Disaster recovery (DR) focuses on how a workload responds when a disaster occurs, impacting the business. The response aims to minimize data loss (Recovery Point Objective or RPO) and downtime (Recovery Time Objective or RTO). DR planning should consider natural disasters, technical failures, and human actions. AWS Elastic Disaster Recovery (DRS) is a service that helps recover on-premises and cloud-based applications. It utilizes affordable storage, minimal compute, and offers point-in-time recovery.

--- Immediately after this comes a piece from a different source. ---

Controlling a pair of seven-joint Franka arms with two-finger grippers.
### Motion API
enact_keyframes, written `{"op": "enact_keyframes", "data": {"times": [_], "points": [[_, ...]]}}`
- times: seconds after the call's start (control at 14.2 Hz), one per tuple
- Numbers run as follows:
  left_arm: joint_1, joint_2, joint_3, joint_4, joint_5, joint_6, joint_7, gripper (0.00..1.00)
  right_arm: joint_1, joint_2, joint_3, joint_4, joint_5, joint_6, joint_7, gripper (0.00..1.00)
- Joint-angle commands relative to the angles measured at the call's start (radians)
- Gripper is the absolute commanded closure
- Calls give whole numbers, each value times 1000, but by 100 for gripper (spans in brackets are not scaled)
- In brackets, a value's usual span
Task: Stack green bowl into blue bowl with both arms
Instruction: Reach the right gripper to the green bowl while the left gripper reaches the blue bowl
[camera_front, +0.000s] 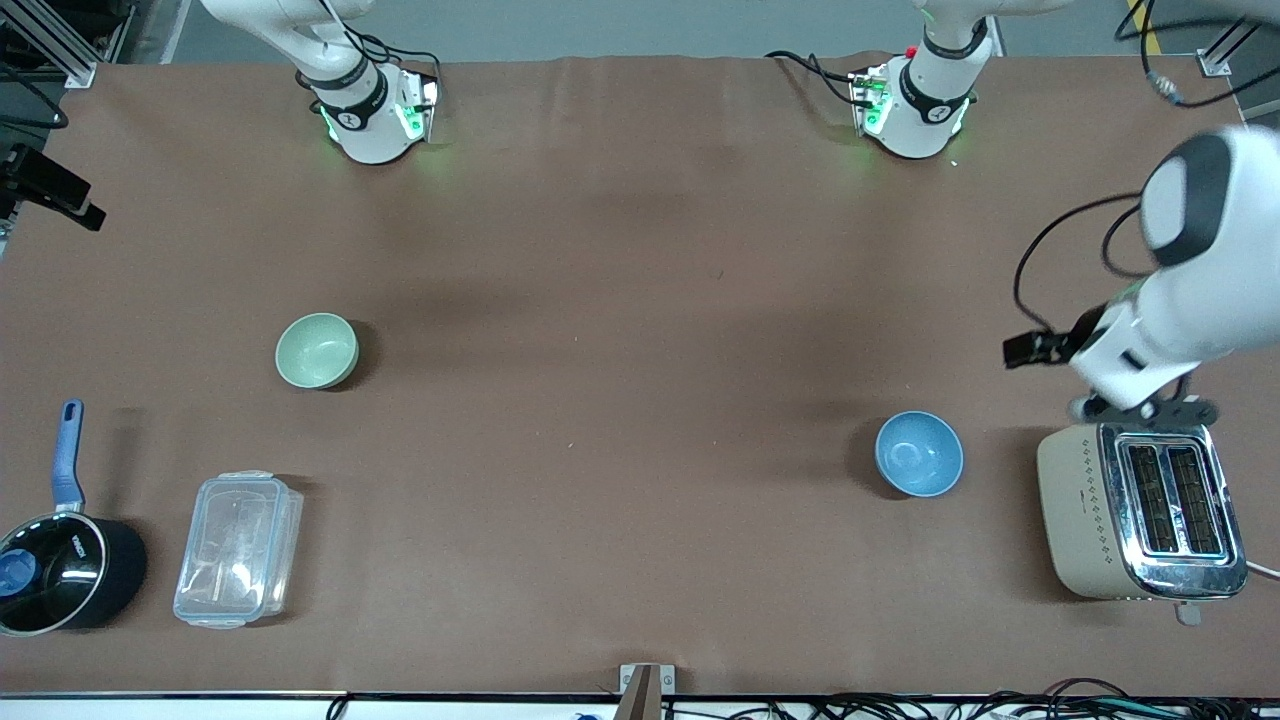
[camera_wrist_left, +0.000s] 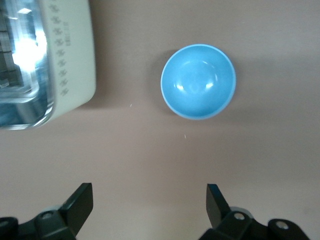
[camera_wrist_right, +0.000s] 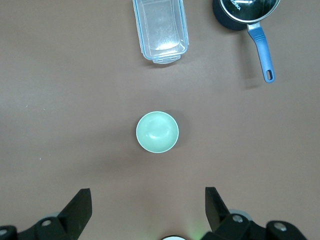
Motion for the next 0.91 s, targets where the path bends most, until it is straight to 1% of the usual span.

Disaster Recovery Options in the Cloud

  • Backup and restore: This approach involves replicating data to another AWS region. In a disaster, the infrastructure, configuration, and application code need to be redeployed in the recovery region.
  • Pilot Light: This strategy keeps core infrastructure components (like databases) running in the recovery region, while application servers are “switched off” but ready for quick deployment. This minimizes costs while providing a foundation for rapid recovery.
  • Warm Standby: This strategy involves partially running your application in the recovery region. This reduces recovery time but comes at a higher cost. This information about the warm standby approach is not from the sources provided.
  • Multi-Site Active/Active: In this approach, your application runs actively in multiple regions, providing the highest level of availability and resilience. This information about the Multi-Site Active/Active approach is not from the sources provided.

Shared Responsibility Model

AWS is responsible for the resiliency of the underlying infrastructure (the “Resiliency of the Cloud”). Customers are responsible for configuring and managing the resiliency of their workloads on AWS (the “Resiliency in the Cloud”). The level of customer responsibility varies depending on the AWS services used. For example, with Amazon EC2, the customer manages all aspects of resiliency, while for managed services like S3 and DynamoDB, AWS handles more of the underlying infrastructure.

Key Considerations

  • Recovery Objectives (RTO and RPO): Define acceptable downtime and data loss limits based on business needs.
  • Data Plane vs. Control Plane: Use data plane operations during failover for better availability, as data planes generally have higher availability design goals compared to control planes. Remember: Building a robust disaster recovery strategy involves a combination of these approaches and careful consideration of your specific application requirements.